ハコガクデート (中編6頁)
泉「えっ?新開さんがフられた!?」
週明けの部室では、その話題で持ちきりだった。
新「靖友……靖友ぉ……」
新開は机に突っ伏してずっと泣いている。
泉「ラブホまで行ったのにフられるって……あのあと一体何があったんです?」
黒「ア、アンタまさかとんでもない鬼畜プレイを……」
黒田は怒りでワナワナと全身を震わせる。
新「鬼畜プレイどころか……何にもさせてもらえなかった……」
泉「ええ?」
新「服脱がせてたら急に『なんか、冷めた。もういいわ』って、部屋出て行っ……うわぁぁ」
泉「冷めたって……。
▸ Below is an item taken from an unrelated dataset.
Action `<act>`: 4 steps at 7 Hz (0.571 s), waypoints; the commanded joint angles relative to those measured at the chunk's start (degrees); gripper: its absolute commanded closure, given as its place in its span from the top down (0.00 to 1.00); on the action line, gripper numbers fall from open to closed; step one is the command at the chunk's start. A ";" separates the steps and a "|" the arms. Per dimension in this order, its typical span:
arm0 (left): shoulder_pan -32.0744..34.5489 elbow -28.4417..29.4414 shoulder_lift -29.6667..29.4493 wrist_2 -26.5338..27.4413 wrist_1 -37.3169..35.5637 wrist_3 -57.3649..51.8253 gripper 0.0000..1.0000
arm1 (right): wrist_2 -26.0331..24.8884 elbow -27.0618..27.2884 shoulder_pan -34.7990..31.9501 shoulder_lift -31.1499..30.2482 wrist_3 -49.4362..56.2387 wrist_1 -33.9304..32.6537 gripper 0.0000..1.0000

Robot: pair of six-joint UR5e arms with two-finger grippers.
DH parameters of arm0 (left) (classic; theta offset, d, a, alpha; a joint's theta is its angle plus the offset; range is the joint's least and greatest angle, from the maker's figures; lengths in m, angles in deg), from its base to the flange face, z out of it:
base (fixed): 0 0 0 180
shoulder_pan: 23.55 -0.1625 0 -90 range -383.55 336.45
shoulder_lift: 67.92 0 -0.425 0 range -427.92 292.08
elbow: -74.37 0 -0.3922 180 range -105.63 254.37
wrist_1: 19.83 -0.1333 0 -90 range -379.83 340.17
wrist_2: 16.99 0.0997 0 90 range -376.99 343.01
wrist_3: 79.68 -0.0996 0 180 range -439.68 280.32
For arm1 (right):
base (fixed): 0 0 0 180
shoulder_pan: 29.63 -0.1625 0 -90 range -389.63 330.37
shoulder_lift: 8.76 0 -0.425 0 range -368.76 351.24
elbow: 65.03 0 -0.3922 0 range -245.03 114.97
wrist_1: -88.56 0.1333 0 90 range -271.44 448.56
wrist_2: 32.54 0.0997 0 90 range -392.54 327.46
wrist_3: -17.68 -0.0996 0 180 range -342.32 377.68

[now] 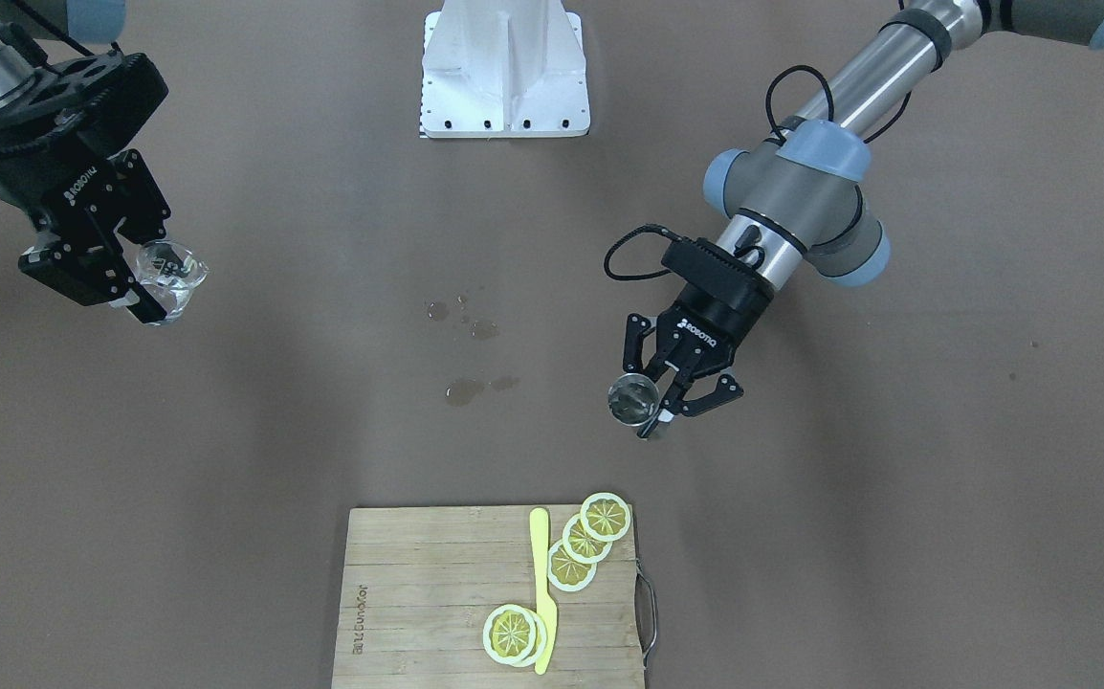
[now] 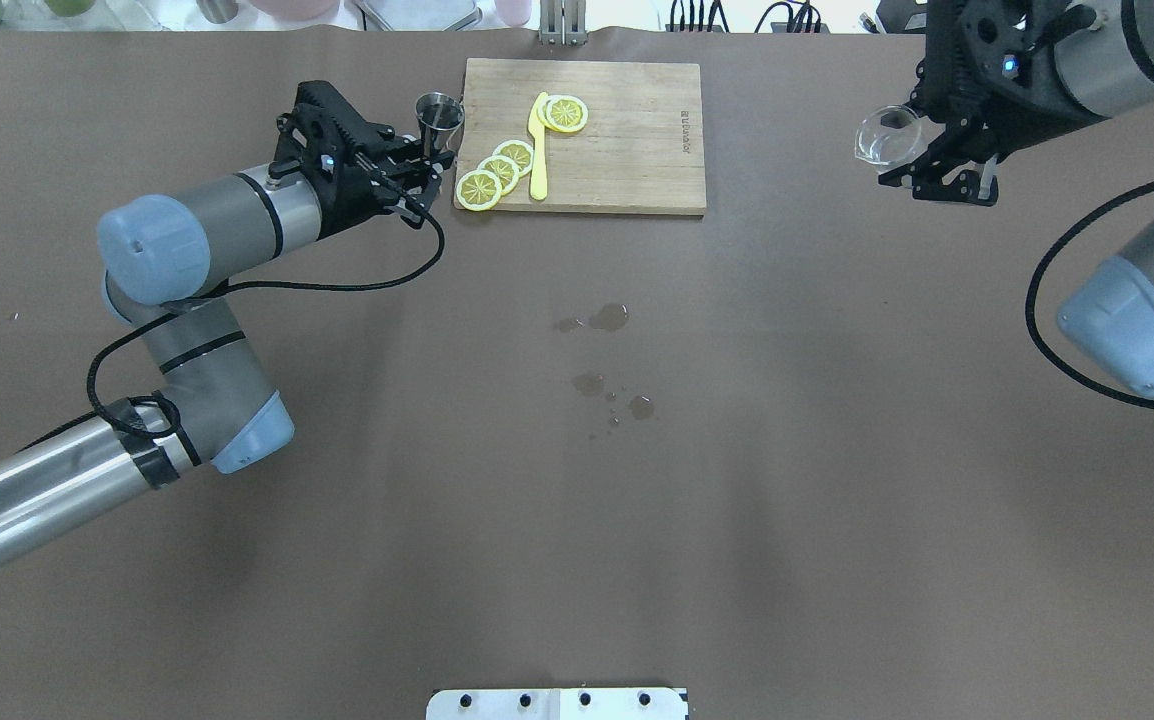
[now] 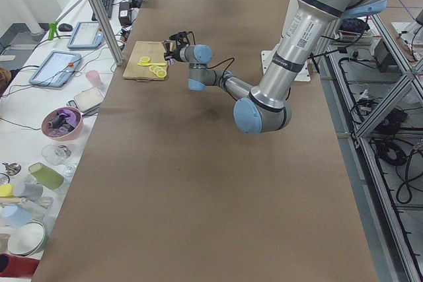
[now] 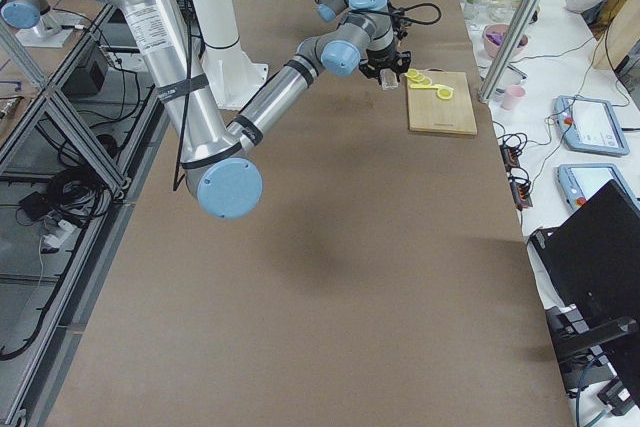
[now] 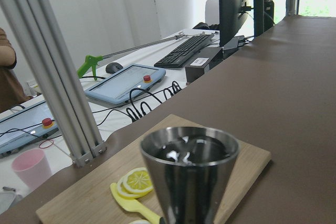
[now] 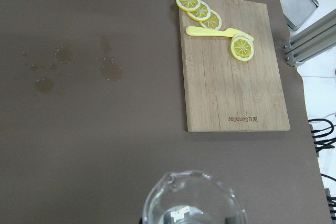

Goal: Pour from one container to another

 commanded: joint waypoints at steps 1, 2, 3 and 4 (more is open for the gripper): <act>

つまり、もう恋人探しは終了ってことですか?」
黒「それって……それってアンタ……」
黒田は新開の胸ぐらを掴む。
黒「荒北さんを恋愛不信にさせたってことじゃないスか!」
新「うわあぁぁ~!靖友ぉ~!何がいけなかったんだよおぉ~!」
新開は泣き叫ぶ。
黒「なんてことだ!アンタそれどういうことかわかってんスか!“戦犯”っスよ!戦犯!」
新「すまねぇ~!すまねぇ~!ううう~!」
泉「箱根の直線にさ……戦犯の鬼が出るって噂、知ってるかい……」
新「うわぁぁ~!泉田まで傷口に塩塗るのかぁぁ!」
新開は激しく泣き崩れる。
真「荒北さん!」
真波が荒北に近付く。
真「次、オレの番ですよね!オレと付き合って下さい!」
荒「真波……悪りィ。オレもう当分色恋は興味ねェんだ。他あたってくれ」
真「そんな……」
立ち去ろうとする荒北に、真波は後ろから飛び付いて押し倒した。
部員達が驚いて集まって来る。
荒「ぅオイ!真波!」
真「じゃあせめて挿れさせて下さい!」
荒「挿れるって何を!?」
真「先っちょだけでもいいんです!先っちょだけでも!」
真波は荒北のズボンの上からスコスコし始める。
荒「ぎゃーーーっ!!」
黒「何やってんだ真波テメェ!!」
黒田がすっ飛んで来て真波を引っ剥がす。
ガラッ!
そこへ東堂が乱暴に部室の扉を開けて入って来るなり怒鳴った。
東「誰だ!オレと巻ちゃんが峠でデートしてるなどとデマを流したのは!」
黒「真波です!」
泉「真波です!」
東堂はツカツカと真波に歩み寄り、首を締める。
東「巻ちゃんから珍しくメールが来ていると思ったら“絶縁状”と書いてあったのだよ真波」
真「ぐえーっ」
東「総北で妙な噂が広まっていると苦情が来た」
真「ご、ごめんなさい東堂さん……」
東「二人の勝負が擬似セックスだと?貴様意味わかって言っておるのかぁ!」
真「ぐえぇぇ」
泉「と、東堂さん……」
白目をむく真波にさすがに同情して、泉田が止めに入った。
騒がしい部室を出て、荒北は自転車に乗って逃げ出した。
湖の畔を流していると、前方を走っている自転車を見付ける。
荒「福ちゃん!」
荒北は福富に追い付き、並走する。
福「今日は風が心地好い」
荒「あァ、最高だな。……なァ、福ちゃん」
福「ム?」
荒北は福富に質問する。
荒「福ちゃんは恋したことあるゥ?」
福「恋?……フッ。恋ならいつもしている」
荒「えェ?誰と?」
意外な返答に驚く荒北。
福「オレの恋人は、昔も今も、自転車だけだ」
荒「福ちゃん……ブレないよなァ福ちゃんは。癒されるよホント」
福「自転車は裏切らない。嘘をつかない。そして……想いに応えてくれる」
荒「その通りだ福ちゃん。オレも見習うよ」
自分にはまだ恋など早かったのだ。
荒北は福富と話してそう確信した。
脇目も振らず、自転車に集中しよう。
今回の騒動はすべて荒北の発した一言から始まり、何人もの部員を不幸にしたのだが、そんな自覚は全く無く、荒北は一歩前へ進んだ気がした ──。